Aurélie Raz-Régniez estime qu'il faudrait intervenir à tous les niveaux pour faire avancer la cause des droits sexuels et reproductifs des femmes : "Il n'y a pas de baguette magique ni de solution magique : la solution, c'est l'action collective, unir ses forces, faire en sorte qu'il y ait des mouvements et des efforts conjoints à tous les niveaux de la société. C'est important que les individus prennent leurs responsabilités et fassent changer les comportements au niveau individuel. Ensuite, il faut déconstruire un certain nombre d'idées reçues et de stéréotypes qui bloquent la mise en œuvre de ces droits, le dialogue social doit être porté, il faut qu'il y ait des endroits où on parle de sexualité et de droit des femmes, de masculinité et de féminité. Enfin les "politiques" doivent être des leaders de changement, faire avancer les normes sociales et prendre des engagements forts. C'est l'alliance de l'ensemble de ces énergies-là qui fera avancer les choses".
La directrice d’Equipop rappelle qu’en matière de droits sexuels et reproductifs, il faut toujours rester vigilant : "C’est un combat permanent, quand on a une avancée quelque part, on n'est jamais loin d'un recul aussi.
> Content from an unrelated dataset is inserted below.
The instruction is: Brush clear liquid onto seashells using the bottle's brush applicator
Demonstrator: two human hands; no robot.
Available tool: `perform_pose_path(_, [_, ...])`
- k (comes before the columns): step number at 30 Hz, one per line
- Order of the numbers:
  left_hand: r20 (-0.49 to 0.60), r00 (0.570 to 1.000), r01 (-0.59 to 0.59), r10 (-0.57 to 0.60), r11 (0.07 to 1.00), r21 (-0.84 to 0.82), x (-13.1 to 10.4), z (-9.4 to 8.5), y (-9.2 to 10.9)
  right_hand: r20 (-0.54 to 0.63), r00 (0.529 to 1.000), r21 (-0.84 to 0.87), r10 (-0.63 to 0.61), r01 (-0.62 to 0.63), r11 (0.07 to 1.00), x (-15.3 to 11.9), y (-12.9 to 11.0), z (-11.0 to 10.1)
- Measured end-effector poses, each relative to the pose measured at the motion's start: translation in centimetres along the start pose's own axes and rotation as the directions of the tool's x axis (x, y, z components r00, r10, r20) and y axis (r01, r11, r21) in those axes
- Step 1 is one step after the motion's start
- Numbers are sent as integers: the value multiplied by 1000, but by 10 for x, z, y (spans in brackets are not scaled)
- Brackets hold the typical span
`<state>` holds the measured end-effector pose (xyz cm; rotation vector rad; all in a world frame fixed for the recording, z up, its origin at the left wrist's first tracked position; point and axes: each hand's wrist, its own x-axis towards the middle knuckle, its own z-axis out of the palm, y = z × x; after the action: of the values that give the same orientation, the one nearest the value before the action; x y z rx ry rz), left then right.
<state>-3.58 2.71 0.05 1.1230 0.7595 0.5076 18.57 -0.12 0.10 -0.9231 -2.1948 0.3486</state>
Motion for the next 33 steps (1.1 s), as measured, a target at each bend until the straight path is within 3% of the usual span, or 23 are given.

Il y a toujours à un moment donné une possibilité de retour en arrière". Le mouvement anti-avortement, qui ne cesse de prendre de l'ampleur aux États-Unis, en est la preuve. "Je pense qu'il faut garder en tête que l’investissement pour les droits des femmes et des filles est profondément transformatif pour l'ensemble des pays. C'est un investissement qui bénéficiera à tout le monde, à plus d'égalité dans toutes les sociétés, en Afrique de l'Ouest comme dans le monde entier," conclut Aurélie Gal-Régniez.
Equipop travaille en collaboration avec des organismes locaux, mais épaule aussi les jeunes féministes d’Afrique de l’Ouest : "Nous aidons à sécuriser les espaces où elles peuvent échanger et avoir accès à l’information concernant les luttes féministes du monde entier et faire entendre la voix de ces femmes dans ce genre de conférence," précise Aurélie Gal-Régniez. L'Afrique francophone est sous-représentée dans la plupart des instances internationales et pour nous il est extrêmement précieux de faire entendre la voix des femmes d'Afrique francophone".
L’Afrique francophone était effectivement sous-représentée à la conférence de Women Deliver en juin dernier à Vancouver, par rapport à l’Afrique anglophone. Katja Iversen, la présidente de Women Deliver, a reconnu qu’il manquait de représentants francophones et qu’il fallait faire mieux lors de la prochaine rencontre, qui se tiendra dans trois ans.